The rear end is composed of the plastic butt stock sliding forward and backward in 3 positions on a metal tube that is angled downwards.  To adjust the length of the butt stock, the operator just needs to push the button on the left side of the butt stock. When not fully retracted, I find it a little bit awkward to use the manual sights. The bulky dimensions and fine sandy texture of the front and middle part of this rifle continues up to the rear end giving the impression of durability.



OPERATING THE JLS RX4 STORM

With a fully charged battery pack installed, a fully loaded and wound up magazine in the mag well, safety button disengaged I then fired the RX4. Here’s what I observed:

As the fire selector is located in the front part of the trigger guard it would be convenient for the operator to switch from full to semi auto mode... if the operator has got a REALLY long index finger. The magazine that came with this AEG is made of sheet metal and is basically an M4 mag. It fits snugly in the mag well and with little or no misfeeding noted.

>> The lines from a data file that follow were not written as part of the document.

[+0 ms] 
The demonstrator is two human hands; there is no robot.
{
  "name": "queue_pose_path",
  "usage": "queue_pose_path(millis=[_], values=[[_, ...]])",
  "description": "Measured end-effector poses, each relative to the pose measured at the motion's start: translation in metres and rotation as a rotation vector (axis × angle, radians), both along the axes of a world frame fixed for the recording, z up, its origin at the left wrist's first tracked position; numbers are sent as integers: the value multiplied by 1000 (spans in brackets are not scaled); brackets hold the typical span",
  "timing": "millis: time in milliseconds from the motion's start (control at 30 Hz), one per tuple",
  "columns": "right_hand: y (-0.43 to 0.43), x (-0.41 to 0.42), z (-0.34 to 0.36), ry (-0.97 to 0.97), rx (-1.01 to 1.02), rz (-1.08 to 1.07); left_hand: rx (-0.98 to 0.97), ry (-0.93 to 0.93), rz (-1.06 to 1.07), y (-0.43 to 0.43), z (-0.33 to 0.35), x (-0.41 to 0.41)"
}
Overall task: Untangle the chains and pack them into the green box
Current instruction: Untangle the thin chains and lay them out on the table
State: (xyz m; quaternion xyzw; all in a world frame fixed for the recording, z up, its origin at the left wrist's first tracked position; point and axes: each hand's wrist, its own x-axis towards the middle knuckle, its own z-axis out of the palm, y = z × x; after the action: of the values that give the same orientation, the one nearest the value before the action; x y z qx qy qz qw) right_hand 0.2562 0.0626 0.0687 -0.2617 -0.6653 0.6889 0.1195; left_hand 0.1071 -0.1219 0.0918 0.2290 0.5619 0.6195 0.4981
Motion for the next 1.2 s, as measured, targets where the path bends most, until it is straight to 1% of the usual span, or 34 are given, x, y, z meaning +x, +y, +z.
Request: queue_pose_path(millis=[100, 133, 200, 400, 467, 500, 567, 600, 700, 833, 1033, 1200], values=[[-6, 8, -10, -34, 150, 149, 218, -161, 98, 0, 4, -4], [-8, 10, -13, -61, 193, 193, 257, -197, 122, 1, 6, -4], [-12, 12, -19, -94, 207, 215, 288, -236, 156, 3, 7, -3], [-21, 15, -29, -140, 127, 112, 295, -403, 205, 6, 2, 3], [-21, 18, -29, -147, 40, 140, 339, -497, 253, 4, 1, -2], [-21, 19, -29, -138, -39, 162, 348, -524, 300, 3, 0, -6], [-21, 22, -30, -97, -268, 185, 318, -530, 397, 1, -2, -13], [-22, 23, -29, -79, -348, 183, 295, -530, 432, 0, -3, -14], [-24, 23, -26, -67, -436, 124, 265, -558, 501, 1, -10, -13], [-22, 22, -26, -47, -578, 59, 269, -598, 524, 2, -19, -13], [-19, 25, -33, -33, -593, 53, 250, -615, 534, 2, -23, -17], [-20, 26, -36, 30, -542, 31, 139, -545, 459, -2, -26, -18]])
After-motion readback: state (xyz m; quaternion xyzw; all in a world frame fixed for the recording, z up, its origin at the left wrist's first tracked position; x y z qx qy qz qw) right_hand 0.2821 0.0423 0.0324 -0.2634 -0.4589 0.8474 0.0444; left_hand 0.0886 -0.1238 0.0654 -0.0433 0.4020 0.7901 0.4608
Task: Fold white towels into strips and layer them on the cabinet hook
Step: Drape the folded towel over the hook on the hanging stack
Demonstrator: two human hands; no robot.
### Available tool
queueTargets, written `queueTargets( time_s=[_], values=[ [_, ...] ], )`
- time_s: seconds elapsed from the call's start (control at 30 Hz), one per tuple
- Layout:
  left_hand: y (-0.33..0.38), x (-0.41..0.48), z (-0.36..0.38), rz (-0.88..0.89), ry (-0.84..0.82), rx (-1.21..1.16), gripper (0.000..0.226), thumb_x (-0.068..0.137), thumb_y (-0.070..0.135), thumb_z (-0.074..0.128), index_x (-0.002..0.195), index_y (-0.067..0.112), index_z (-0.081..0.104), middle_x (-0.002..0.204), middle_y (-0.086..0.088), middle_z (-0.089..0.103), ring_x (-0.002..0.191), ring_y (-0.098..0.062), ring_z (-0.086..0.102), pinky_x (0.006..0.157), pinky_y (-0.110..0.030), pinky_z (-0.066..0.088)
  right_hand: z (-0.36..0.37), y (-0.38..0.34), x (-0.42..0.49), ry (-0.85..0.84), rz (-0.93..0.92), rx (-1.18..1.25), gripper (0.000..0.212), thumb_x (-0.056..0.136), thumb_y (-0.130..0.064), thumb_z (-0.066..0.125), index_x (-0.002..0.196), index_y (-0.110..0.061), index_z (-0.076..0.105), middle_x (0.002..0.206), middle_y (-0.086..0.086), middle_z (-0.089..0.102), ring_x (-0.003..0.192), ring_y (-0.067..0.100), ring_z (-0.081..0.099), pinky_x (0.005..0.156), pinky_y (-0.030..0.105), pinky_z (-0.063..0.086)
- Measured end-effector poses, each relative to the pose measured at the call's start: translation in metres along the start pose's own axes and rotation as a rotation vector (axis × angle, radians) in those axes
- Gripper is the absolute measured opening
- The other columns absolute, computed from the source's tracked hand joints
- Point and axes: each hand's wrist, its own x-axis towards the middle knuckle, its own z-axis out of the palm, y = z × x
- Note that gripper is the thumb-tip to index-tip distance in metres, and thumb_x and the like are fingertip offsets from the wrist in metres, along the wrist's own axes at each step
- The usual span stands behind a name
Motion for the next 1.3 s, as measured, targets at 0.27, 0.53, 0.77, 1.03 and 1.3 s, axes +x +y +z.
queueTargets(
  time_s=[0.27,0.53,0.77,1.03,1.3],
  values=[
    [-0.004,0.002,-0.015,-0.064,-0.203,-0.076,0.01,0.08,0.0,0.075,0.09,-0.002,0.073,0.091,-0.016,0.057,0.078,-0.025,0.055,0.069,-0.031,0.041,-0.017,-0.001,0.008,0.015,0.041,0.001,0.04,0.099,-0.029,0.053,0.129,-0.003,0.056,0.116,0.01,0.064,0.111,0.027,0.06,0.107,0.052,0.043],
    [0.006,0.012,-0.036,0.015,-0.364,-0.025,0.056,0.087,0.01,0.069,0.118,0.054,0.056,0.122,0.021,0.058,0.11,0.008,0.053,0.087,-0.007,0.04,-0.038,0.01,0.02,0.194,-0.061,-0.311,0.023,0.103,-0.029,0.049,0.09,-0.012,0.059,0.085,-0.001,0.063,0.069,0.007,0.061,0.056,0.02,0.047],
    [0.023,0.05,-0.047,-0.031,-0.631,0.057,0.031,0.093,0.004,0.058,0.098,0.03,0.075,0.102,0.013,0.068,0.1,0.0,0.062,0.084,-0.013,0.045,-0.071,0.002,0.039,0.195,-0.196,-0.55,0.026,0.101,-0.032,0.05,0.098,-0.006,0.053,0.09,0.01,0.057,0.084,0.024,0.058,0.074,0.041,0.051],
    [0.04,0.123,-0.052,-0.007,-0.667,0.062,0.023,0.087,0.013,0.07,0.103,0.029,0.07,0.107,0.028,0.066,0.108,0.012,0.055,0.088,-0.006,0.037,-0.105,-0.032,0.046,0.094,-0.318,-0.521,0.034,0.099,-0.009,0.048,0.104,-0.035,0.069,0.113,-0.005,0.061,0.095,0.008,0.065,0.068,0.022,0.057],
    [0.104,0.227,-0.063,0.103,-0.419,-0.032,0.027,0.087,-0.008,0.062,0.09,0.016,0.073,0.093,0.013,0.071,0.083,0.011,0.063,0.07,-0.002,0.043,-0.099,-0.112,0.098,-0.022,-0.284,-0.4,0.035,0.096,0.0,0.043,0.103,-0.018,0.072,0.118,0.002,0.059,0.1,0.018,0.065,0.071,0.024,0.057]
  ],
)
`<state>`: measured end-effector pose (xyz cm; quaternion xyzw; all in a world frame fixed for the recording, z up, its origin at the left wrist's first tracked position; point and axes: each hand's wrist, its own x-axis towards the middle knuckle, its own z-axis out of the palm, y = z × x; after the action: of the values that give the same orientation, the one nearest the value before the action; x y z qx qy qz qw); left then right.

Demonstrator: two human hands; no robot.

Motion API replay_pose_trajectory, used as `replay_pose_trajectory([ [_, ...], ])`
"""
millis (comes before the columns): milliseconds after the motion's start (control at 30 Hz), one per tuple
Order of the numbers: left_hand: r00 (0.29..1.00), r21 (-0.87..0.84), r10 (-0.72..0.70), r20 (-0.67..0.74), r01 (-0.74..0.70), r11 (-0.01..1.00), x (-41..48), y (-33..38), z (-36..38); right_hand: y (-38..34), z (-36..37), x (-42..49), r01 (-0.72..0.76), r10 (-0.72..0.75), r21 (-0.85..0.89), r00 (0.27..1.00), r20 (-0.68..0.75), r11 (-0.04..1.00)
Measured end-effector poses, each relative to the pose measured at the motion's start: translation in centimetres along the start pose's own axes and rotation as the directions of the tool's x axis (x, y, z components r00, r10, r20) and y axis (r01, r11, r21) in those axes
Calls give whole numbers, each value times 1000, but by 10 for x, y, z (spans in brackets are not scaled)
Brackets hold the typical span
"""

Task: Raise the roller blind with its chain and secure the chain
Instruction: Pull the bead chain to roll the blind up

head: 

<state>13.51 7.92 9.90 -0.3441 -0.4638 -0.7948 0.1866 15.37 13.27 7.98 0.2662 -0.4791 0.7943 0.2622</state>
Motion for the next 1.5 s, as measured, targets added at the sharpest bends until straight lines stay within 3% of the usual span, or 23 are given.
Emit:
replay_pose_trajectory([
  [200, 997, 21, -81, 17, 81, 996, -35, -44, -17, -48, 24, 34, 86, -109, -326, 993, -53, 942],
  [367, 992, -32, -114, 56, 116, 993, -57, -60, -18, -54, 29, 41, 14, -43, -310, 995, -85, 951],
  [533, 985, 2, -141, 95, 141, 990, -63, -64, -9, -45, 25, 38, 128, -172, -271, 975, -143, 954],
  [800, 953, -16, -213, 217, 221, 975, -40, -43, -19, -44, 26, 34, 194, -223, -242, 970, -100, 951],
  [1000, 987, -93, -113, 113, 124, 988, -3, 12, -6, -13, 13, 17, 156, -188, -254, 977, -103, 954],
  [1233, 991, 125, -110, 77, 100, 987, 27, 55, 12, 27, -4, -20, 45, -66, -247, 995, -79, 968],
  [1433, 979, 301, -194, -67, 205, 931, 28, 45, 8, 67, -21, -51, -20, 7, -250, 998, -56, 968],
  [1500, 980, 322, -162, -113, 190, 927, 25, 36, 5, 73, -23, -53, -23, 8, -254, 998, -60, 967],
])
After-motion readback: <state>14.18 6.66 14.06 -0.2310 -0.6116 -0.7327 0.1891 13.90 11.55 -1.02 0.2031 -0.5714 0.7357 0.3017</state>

At 15 meters, this rifle is very accurate producing mostly alpha hits. I must say I used an optical sight, meticulously zeroed to achieve that result. I guess I am totally turned off by its stock manual sight and wouldn’t really bother to use it. The acoustics can be described as moderate. Not too loud and not too quiet. There are no notable grinding noises or anything that would suggest obstruction or untoward resistance in its internals. The mechbox cycles well in full or semi auto modes. However, I noticed an unusual smell of grease as I fired the first 300 rounds. I suspect the mechbox had been over greased—a phenomenon quite typical of ACM AEGs. The rate of fire powered by the stock 9.6V mini battery yields an acceptable 800rpm to 900rpm. That can easily be tweaked by a higher power source or by installing high speed gears. The muzzle velocity is a bit on the scary side. At 380 fps this beast is too HOT to be used in UK sites. With only +/- 2 fps variation in ten shots, I can only assume that the mechbox is well tuned—it’s almost a shame to downgrade it. Now where is that velocity reducer?